作者:张鸿福 当前章节:3915 字 更新时间:2026-7-12 13:14

一直找不到话头的载勋,此时却语出惊人:“应当奏请太后重用义和团,对付洋人。荣中堂,你在太后那里一言九鼎,应当出头。”

这才是今晚的重点,就是希望荣禄支持包容甚至利用义和团。但载勋用词实在不当,荣禄连连推辞道:“庄王爷,您这话可真够砍掉荣某的脑袋,只有太后一言九鼎,除此之外,大清还有谁配用这个词?”

这下把载勋的热情打了回去,他立即闭嘴,不敢再开口。

徐桐又接着道:“今上圣躬不豫,又无后嗣,这才是最可忧虑的事情。仲华,你们这些军机大臣应当为国早谋。”

所谓为国早谋,就是行废立,以溥儁取代光绪。荣禄不赞同,但又不能让这帮太子党觉得他在挡路,便道:“徐中堂所忧虑不无道理。可是此等大事,做臣子的只有秉命而行,圣明不过皇太后,慈圣必有措置。”

这话回得相当漂亮,就是徐桐也无法继续这一话题。于是话题重新转回到义和团,毓贤说道:“荣中堂,你该提醒袁慰亭一句,不可逼得义和团走投无路,得饶人处且饶人。”

袁世凯接任山东巡抚,未上任就发布告示,要采取最严厉的手段,打击杀洋人、烧教堂、惹麻烦的人。他是武卫右军统领,正正经经的荣禄手下。可荣禄却道:“将在外军令有所不受,我实在无法遥制。”

载漪见状,便建议道:“佐臣,这件事并非单纯的军务,让仲华来提醒反倒显得是私相授受。应当由军机处请旨发一道上谕给袁慰亭,不能滥杀义民。
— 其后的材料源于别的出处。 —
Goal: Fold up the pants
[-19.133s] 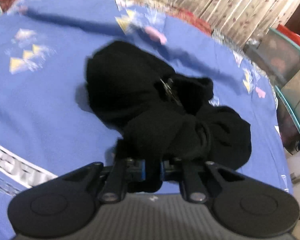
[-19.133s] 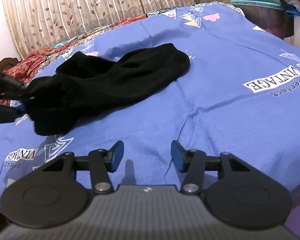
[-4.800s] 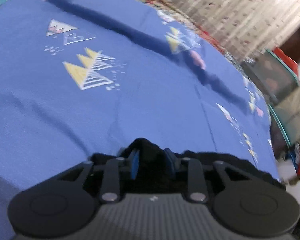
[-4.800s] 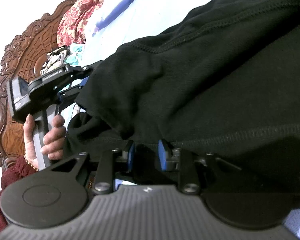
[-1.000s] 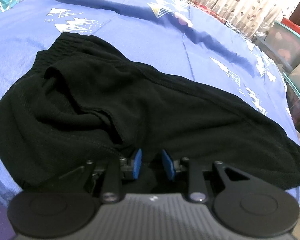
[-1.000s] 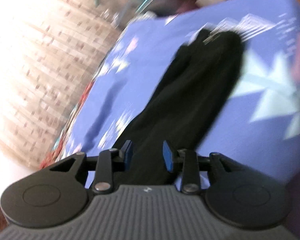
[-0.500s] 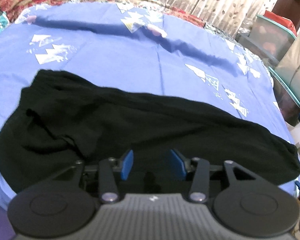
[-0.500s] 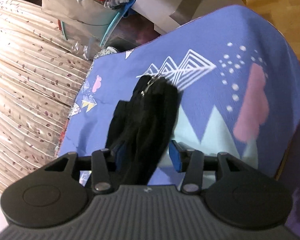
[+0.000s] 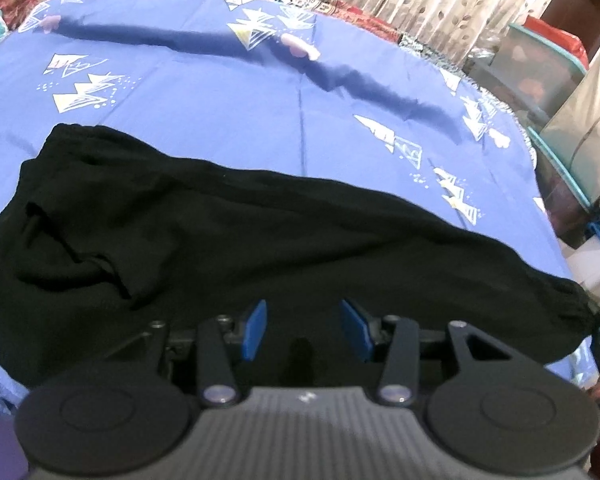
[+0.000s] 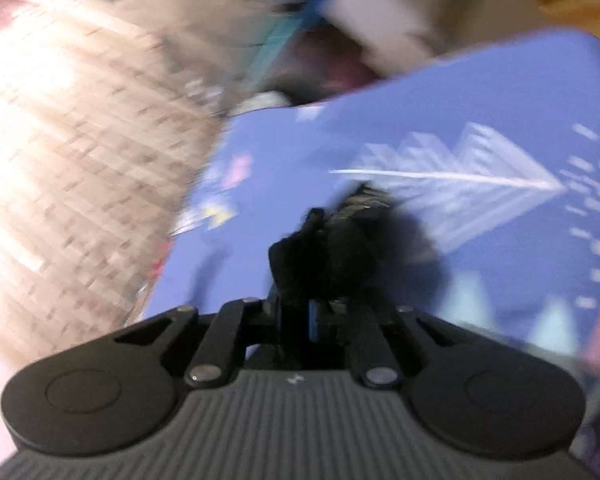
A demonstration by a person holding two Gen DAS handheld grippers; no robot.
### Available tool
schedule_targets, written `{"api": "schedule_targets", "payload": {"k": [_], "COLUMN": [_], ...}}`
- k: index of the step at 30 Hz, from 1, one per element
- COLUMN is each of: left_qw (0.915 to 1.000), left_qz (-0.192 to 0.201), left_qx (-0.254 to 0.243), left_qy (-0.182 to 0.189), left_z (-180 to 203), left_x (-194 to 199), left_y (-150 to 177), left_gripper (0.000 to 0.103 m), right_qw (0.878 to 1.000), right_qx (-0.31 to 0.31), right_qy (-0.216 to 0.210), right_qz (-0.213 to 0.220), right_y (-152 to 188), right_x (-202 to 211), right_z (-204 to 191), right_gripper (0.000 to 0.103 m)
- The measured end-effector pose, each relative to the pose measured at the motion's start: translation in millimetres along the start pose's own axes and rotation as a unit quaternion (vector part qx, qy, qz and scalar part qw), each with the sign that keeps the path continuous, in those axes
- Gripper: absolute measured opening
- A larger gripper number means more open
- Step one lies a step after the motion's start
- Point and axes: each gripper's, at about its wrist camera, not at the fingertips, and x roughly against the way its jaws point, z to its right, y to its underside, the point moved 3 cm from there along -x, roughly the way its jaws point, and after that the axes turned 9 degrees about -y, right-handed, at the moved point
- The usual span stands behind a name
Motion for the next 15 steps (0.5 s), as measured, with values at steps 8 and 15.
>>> {"api": "schedule_targets", "payload": {"k": [8, 15], "left_qw": [0.999, 0.9971], "left_qz": [0.003, 0.009], "left_qx": [0.027, 0.063], "left_qy": [0.035, 0.042], "left_z": [-12, -41], "left_x": [4, 15], "left_y": [6, 12], "left_gripper": [0.042, 0.044], "right_qw": [0.934, 0.79], "right_qx": [0.301, 0.522], "right_qy": [-0.072, 0.017], "right_qz": [-0.177, -0.322], "right_y": [102, 233], "right_x": [-35, -68], "right_z": [-150, -153], "right_gripper": [0.014, 0.023]}}
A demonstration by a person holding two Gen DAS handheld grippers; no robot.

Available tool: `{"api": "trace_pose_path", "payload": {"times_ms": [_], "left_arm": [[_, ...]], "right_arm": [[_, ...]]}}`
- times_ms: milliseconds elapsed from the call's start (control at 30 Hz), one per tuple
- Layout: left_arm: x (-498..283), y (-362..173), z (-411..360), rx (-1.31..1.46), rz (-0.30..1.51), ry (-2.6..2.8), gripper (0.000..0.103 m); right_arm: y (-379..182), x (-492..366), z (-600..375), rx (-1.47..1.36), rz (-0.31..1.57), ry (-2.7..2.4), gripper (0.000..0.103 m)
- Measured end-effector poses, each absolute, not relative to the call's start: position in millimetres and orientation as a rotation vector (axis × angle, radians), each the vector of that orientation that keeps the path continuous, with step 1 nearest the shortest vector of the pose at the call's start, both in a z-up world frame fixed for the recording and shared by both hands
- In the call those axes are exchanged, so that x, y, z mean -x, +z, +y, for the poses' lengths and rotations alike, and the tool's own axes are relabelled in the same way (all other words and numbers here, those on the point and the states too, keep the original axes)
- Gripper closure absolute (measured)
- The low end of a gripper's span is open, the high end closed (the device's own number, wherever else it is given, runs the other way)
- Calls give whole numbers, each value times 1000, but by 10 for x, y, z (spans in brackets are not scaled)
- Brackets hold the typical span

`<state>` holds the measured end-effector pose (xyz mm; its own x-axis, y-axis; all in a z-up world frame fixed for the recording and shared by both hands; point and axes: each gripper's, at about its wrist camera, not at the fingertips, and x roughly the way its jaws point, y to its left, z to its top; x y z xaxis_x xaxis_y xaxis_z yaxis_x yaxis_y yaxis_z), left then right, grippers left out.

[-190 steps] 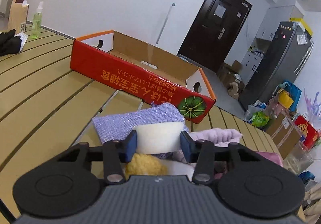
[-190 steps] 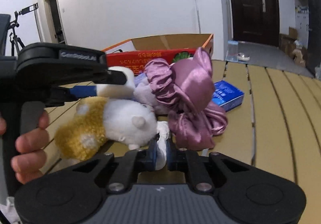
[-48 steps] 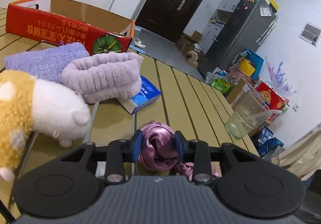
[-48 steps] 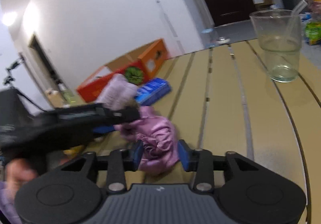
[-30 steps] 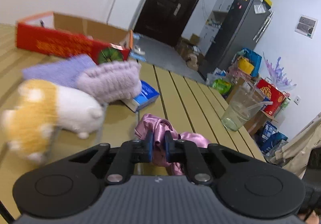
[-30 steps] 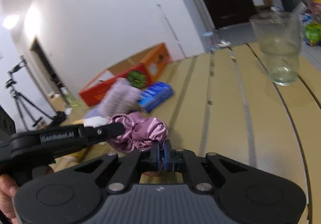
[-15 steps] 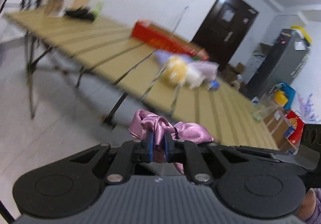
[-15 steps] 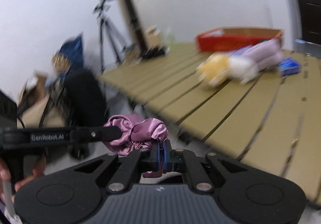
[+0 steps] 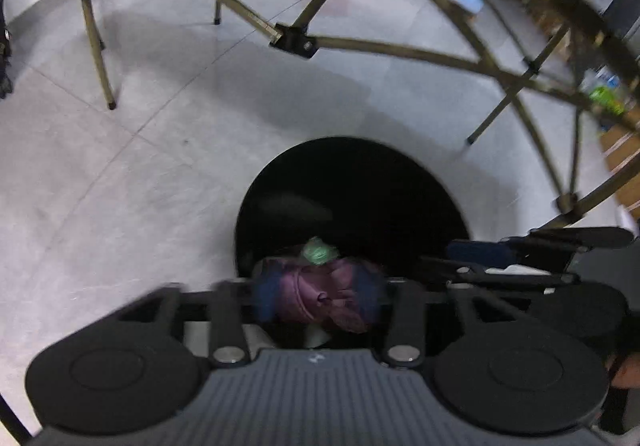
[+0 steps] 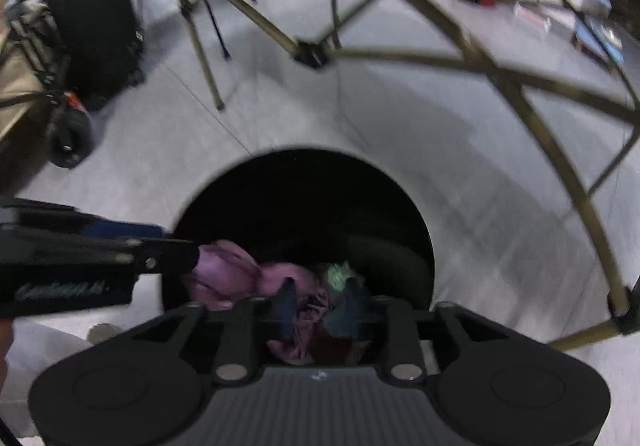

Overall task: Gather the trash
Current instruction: 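Grasp the scrunchie with the right gripper too, carry it over the bin, open both, then reach to the table and close both grippers on the yellow-white plush toy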

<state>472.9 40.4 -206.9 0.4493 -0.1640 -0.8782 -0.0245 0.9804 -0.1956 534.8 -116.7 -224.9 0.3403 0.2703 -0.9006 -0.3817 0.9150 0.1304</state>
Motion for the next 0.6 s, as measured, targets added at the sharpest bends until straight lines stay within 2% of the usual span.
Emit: {"api": "trace_pose_path", "payload": {"times_ms": [200, 300, 600], "left_arm": [[-4710, -2179, 393, 157, 1191, -65, 47], [-4742, -2188, 347, 155, 1190, -56, 40], [-4724, -2100, 331, 149, 1160, -42, 38]], "right_arm": [[-2262, -5370, -1167, 129, 1172, 412, 65], [-2265, -5374, -1167, 146, 1174, 422, 59], [-2154, -5359, -1140, 178, 1132, 423, 56]]}}
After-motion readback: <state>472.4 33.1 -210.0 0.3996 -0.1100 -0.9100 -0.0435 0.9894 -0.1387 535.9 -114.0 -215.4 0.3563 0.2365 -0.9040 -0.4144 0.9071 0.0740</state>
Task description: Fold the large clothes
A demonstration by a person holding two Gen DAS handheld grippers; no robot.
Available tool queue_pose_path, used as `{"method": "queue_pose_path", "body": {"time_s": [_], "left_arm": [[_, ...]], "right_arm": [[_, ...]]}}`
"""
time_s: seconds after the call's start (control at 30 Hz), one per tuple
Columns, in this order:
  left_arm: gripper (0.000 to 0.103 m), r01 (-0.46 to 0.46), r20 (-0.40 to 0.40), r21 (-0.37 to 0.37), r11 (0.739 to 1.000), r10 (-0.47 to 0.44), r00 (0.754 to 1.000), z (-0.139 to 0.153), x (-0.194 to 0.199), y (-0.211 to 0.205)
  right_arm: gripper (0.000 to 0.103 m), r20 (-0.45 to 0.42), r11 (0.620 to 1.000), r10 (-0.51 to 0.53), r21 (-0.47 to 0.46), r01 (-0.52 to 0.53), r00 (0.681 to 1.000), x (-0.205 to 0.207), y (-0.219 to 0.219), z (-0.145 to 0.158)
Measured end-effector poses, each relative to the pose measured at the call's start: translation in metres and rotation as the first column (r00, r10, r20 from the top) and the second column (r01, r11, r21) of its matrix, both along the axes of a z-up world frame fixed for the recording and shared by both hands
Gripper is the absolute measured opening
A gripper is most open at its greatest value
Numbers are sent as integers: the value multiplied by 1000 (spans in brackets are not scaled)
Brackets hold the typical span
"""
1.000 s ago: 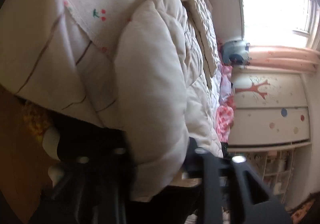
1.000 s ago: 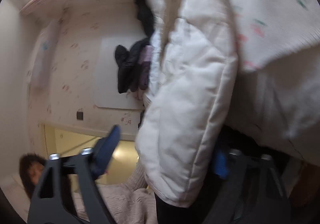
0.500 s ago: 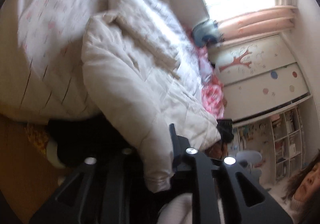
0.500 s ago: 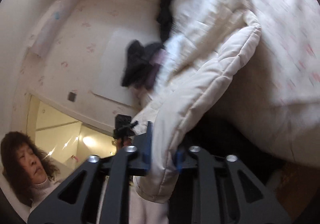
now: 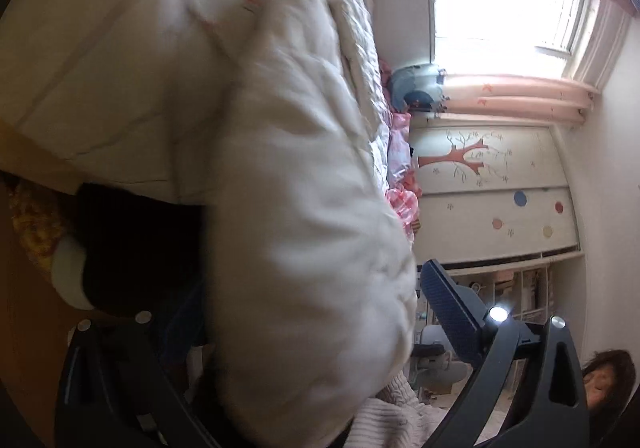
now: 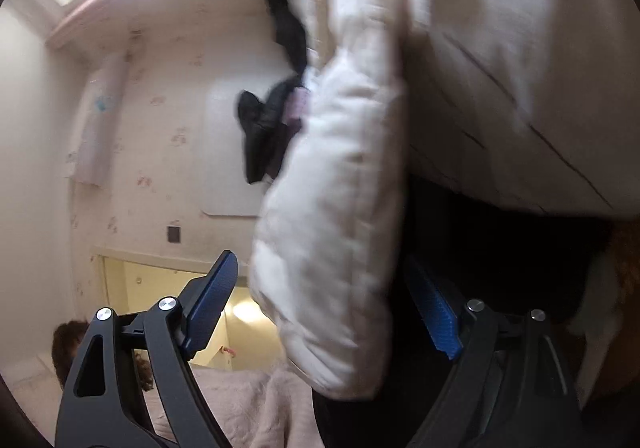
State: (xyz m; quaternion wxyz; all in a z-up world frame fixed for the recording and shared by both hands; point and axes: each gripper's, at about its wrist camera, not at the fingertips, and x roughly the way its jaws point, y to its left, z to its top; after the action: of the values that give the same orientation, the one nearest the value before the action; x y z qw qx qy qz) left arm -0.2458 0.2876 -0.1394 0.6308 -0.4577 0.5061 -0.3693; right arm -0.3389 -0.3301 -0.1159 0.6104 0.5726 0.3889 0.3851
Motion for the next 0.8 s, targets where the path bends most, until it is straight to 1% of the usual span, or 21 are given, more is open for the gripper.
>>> {"method": "queue_pose_path", "body": {"time_s": [0.03, 0.07, 0.1, 0.13, 0.17, 0.2, 0.23, 0.27, 0.33, 0.4, 0.43, 0.47, 0.53, 0.57, 0.6, 0.63, 0.7, 0.8], "left_arm": [[90, -17, 4, 23, 1000, 17, 1000, 5, 0, -4], [64, -26, 14, 53, 998, 25, 1000, 15, -1, -11], [45, -18, 23, 75, 997, 16, 1000, 22, 0, -16], [26, -16, 34, 106, 994, 12, 999, 31, -2, -19], [21, -31, 58, 128, 991, 24, 998, 43, -5, -19], [19, -47, 90, 148, 988, 34, 995, 59, -9, -17], [17, -59, 106, 152, 987, 43, 993, 71, -12, -15], [16, -67, 134, 148, 987, 47, 990, 87, -17, -13], [16, -54, 168, 144, 988, 29, 985, 105, -25, -12], [16, -27, 180, 153, 988, -1, 984, 113, -32, -11], [16, -18, 167, 161, 987, -9, 986, 109, -32, -9], [16, -15, 133, 163, 987, -7, 991, 98, -32, -5], [16, -36, 63, 124, 992, 28, 998, 79, -29, 8], [16, -60, 38, 101, 993, 57, 998, 73, -27, 12], [16, -91, 35, 63, 994, 89, 995, 72, -24, 17], [16, -116, 48, 34, 993, 115, 992, 77, -20, 15], [16, -162, 95, -13, 987, 163, 982, 98, -3, 16], [16, -214, 160, -83, 973, 225, 961, 133, 44, 13]], "right_arm": [[52, 17, 1000, 2, -18, -2, 1000, 1, 7, 5], [39, 22, 998, 2, -59, -1, 1000, 3, 13, 10], [21, 34, 998, -6, -68, 8, 999, 4, 15, 15], [19, 77, 997, -25, -66, 30, 997, 2, 15, 26], [17, 121, 997, -48, -55, 55, 992, 0, 12, 40], [17, 155, 996, -68, -43, 75, 986, -3, 9, 51], [17, 217, 995, -91, -22, 98, 972, -8, 5, 70], [17, 257, 994, -98, -16, 106, 961, -12, 5, 84], [17, 310, 995, -98, 6, 101, 946, -17, 8, 104], [17, 309, 996, -92, 8, 94, 947, -21, 8, 105], [17, 283, 996, -91, 6, 93, 955, -22, 7, 97], [17, 250, 996, -90, 18, 88, 964, -22, 6, 85], [17, 226, 993, -112, 62, 100, 968, -21, 0, 70], [17, 233, 990, -130, 83, 113, 964, -18, -1, 71], [17, 256, 988, -143, 97, 122, 956, -12, -2, 78], [17, 282, 988, -144, 100, 120, 948, -3, -1, 88], [17, 341, 989, -141, 94, 116, 929, 22, -8, 108], [17, 400, 986, -162, 94, 136, 902, 71, -16, 137]]}}
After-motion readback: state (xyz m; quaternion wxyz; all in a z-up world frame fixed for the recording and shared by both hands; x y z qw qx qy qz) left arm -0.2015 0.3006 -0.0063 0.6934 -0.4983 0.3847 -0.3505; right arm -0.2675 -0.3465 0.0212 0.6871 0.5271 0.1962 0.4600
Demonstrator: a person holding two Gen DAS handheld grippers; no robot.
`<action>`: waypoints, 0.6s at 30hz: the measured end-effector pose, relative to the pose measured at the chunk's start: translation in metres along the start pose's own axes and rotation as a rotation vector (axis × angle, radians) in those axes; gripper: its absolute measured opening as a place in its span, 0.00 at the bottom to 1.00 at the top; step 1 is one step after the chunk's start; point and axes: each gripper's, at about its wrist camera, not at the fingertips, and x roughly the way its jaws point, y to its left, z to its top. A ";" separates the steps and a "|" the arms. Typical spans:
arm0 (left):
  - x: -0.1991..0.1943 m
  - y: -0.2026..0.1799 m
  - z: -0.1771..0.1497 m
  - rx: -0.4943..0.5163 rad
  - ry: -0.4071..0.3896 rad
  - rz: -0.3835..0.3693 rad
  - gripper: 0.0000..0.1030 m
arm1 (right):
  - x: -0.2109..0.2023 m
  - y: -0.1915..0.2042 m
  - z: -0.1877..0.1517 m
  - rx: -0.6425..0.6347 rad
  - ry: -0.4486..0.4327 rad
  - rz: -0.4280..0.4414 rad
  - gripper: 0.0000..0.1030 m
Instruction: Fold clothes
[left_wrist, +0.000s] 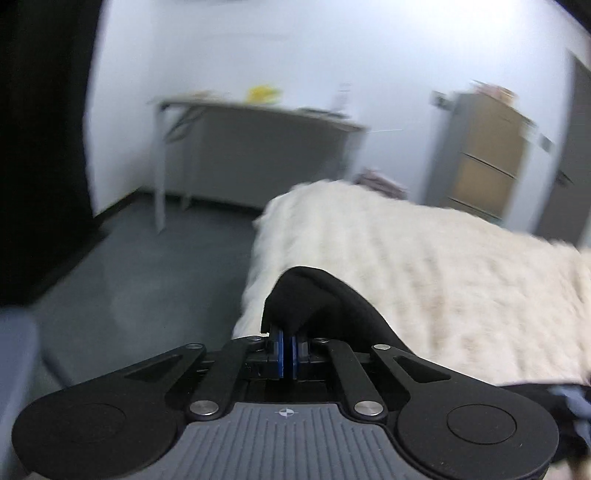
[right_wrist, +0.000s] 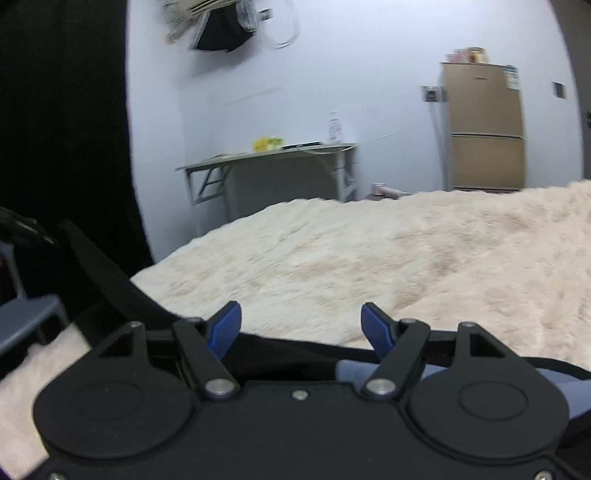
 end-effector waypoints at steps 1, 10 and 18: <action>-0.020 -0.004 0.017 0.048 -0.031 0.000 0.03 | 0.000 -0.003 0.001 0.016 -0.003 -0.006 0.68; 0.023 0.035 0.048 -0.021 0.216 0.128 0.14 | 0.001 -0.008 0.003 0.020 -0.008 -0.013 0.68; 0.106 0.059 -0.036 -0.040 0.488 0.367 0.61 | 0.004 -0.015 0.003 0.004 -0.010 -0.036 0.68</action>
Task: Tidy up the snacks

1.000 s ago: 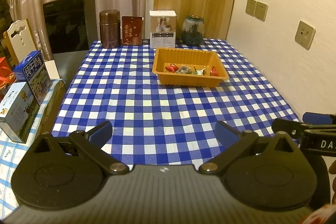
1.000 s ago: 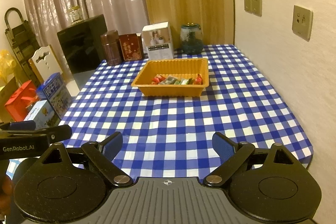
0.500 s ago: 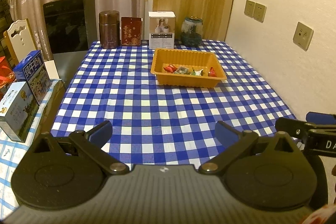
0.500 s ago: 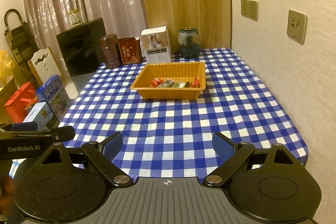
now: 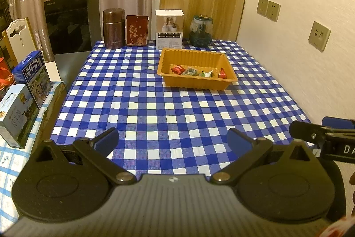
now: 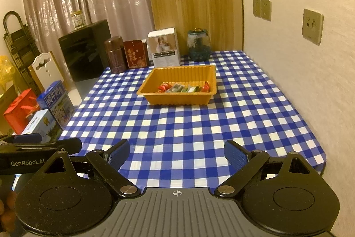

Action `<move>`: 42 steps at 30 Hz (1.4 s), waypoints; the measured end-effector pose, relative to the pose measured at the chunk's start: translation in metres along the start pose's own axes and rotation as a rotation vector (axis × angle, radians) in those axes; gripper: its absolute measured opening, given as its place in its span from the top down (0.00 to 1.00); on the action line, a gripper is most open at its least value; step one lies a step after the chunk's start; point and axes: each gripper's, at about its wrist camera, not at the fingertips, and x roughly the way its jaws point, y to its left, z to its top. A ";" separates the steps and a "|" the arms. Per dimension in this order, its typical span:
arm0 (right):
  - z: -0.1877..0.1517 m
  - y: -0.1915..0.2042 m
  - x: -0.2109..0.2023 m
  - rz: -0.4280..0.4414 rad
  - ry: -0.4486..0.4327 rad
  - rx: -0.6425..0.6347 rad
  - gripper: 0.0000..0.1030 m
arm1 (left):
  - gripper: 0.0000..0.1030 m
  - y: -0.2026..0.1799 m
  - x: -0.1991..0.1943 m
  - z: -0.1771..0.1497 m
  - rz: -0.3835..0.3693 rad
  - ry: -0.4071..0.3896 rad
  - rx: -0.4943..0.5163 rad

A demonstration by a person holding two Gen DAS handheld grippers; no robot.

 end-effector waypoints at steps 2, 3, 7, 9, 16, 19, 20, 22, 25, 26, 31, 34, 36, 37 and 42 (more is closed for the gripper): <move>-0.001 0.001 0.000 0.000 -0.002 0.002 0.11 | 0.00 0.000 0.000 0.000 0.000 0.001 -0.001; -0.001 0.001 0.000 0.000 -0.002 0.002 0.11 | 0.00 0.000 0.000 0.000 0.000 0.000 0.000; -0.002 0.001 -0.001 0.000 -0.001 0.004 0.11 | 0.00 0.000 0.000 0.000 0.002 0.001 -0.001; -0.001 0.001 0.000 0.000 -0.001 0.004 0.11 | 0.00 0.000 0.000 0.000 0.001 0.002 -0.002; -0.003 0.002 0.000 0.001 0.000 0.008 0.11 | 0.00 0.001 0.001 -0.001 0.000 0.003 -0.005; -0.003 0.002 0.000 0.001 -0.001 0.008 0.11 | 0.00 0.001 0.001 -0.001 -0.001 0.004 -0.004; -0.003 0.003 0.000 0.000 -0.002 0.009 0.11 | 0.00 0.001 0.001 -0.001 0.001 0.003 -0.005; -0.004 0.004 0.000 0.000 -0.002 0.010 0.11 | 0.00 0.001 0.001 -0.001 -0.001 0.003 -0.005; -0.004 0.004 0.000 0.001 -0.003 0.012 0.11 | 0.00 0.001 0.001 -0.001 -0.001 0.003 -0.005; -0.004 0.005 0.000 0.002 -0.003 0.012 0.11 | 0.00 0.001 0.001 -0.001 -0.001 0.003 -0.005; -0.003 0.005 0.000 0.002 -0.001 0.013 0.11 | 0.00 0.001 0.001 -0.001 0.000 0.003 -0.004; -0.004 0.005 0.000 0.002 0.000 0.014 0.11 | 0.00 0.001 0.001 -0.001 -0.001 0.004 -0.005; -0.004 0.005 0.000 0.002 0.000 0.014 0.11 | 0.00 0.001 0.001 -0.002 -0.001 0.004 -0.004; -0.004 0.005 0.000 0.003 0.000 0.013 0.11 | 0.00 0.001 0.001 -0.002 -0.001 0.005 -0.005; -0.004 0.004 0.000 0.003 -0.001 0.014 0.11 | 0.00 0.002 0.001 -0.003 -0.001 0.005 -0.006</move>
”

看荣禄对此也不置可否,大家只好谈今年的天气。勉强应付到席终,荣禄终于得以脱身。他整晚睡不着,想明天一定去贤良寺见李鸿章。

第二天一早,荣禄先打发家人送名帖去贤良寺,约定下午拜访。午饭后小睡一觉,他立即驱轿前往。

一见荣禄眼圈发暗,一脸苦相,李鸿章惊讶地说道:“仲华,你怎么这副模样?”

“嗐,真正是油煎水煮,苦不堪言。我真是羡慕中堂能够站在岸边,看我们这些人在水里乱扑腾。”两人一坐下,荣禄就大吐苦水,“中堂,废立之事已势在必行,我真不知道要怎么应付。已经拖了快一年,不光那帮人鸡叫等不到天明,太后也催问过好几次。刘砚庄最近可能内调,原因说到底还是不同意废立生的嫌隙。”

荣禄曾奉命打听疆臣对废立的意见,刘坤一回电说:“君臣名分久定,中外之口宜防。坤一所以报国在此,所以报公亦在此。”明确的反对废掉光绪帝。所以慈禧有话,不行就给他挪挪地方。

李鸿章非常严肃道:“仲华,刘砚庄此事做得对极。国家疲弱如此,怎能再生他变。你要记得,大清目前境地,内争易至外侮。你如今位居中枢,前面虽有礼邸,可大主意都是你拿,你是实际上的首辅,如同当年的文文忠,有些话,你该出头说。”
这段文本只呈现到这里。